Moore lived a life which was unconventional for a woman of the period. She never married and there is little evidence of romantic attachments. She does not discuss sexual identity in her writing and critics have deemed her lack of discourse around identity as being a failing of her poetry. Yet the idea that Moore’s poetry is lacking due to its avoidance of femininity and sexuality is starkly anti-feminist. A woman poet should be able to stand on the same level as that of a man, and have the same freedom regarding subject matter that a male poet does.
Moore grabbed this freedom with little regard for others’ opinion, simultaneously allowing poetry to progress whilst inspiring future generations of poets to write in line with the dictate of their heart, and shun society. Despite the possibility to infer themes of resistance in her work, staying reticent on issues of racial and gender injustice is a position of privilege which Moore was lucky to have, and should not be easily accepted.

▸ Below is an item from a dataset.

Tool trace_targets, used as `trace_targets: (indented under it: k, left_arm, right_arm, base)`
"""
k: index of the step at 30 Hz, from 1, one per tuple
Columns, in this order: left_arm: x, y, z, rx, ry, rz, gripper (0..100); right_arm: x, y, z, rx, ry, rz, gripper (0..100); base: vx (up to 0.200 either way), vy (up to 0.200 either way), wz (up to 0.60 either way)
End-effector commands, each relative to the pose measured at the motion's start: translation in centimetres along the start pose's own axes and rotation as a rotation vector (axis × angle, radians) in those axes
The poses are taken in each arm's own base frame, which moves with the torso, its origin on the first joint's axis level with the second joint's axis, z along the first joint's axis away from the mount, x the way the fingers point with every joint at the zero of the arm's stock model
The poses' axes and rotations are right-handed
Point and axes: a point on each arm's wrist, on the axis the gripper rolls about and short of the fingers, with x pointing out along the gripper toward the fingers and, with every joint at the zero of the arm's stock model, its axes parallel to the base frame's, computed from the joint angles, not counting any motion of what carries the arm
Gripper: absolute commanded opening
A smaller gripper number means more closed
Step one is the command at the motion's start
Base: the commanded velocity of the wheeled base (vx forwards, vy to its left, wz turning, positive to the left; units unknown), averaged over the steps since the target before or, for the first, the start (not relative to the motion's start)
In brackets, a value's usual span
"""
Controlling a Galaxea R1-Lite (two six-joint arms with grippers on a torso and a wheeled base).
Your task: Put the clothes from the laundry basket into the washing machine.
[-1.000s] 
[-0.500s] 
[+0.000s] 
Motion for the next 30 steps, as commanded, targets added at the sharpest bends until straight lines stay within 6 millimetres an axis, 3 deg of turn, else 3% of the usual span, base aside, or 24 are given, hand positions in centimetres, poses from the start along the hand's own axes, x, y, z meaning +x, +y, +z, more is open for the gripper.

She was one of the first poets to write ‘found poetry’, often including quotes and phrases from other places in her verse, which can be viewed as Moore taking ownership of a language not made to be used by women. Critics have complained about her poetry lacking emotion, and it is interesting to wonder if her poetry would get the same response if she were a man. In response, she wrote that ‘feeling… at its deepest tends to be inarticulate.’ Whilst her poetry may seem vague, this was intentional, with Moore saying that ‘expanded explanation tends to spoil the lion’s leap.’
Moore will remain an important poet, making her mark as an eccentric character dressed in a black cape and tricorn hat, printed on the front cover of Life magazine and The New York Times. Whilst poets like Audre Lorde who came after Moore famously worked with liberation movements of the twentieth century, Moore still holds a place of prominence for her poetic talent and vision of what women in poetry can do.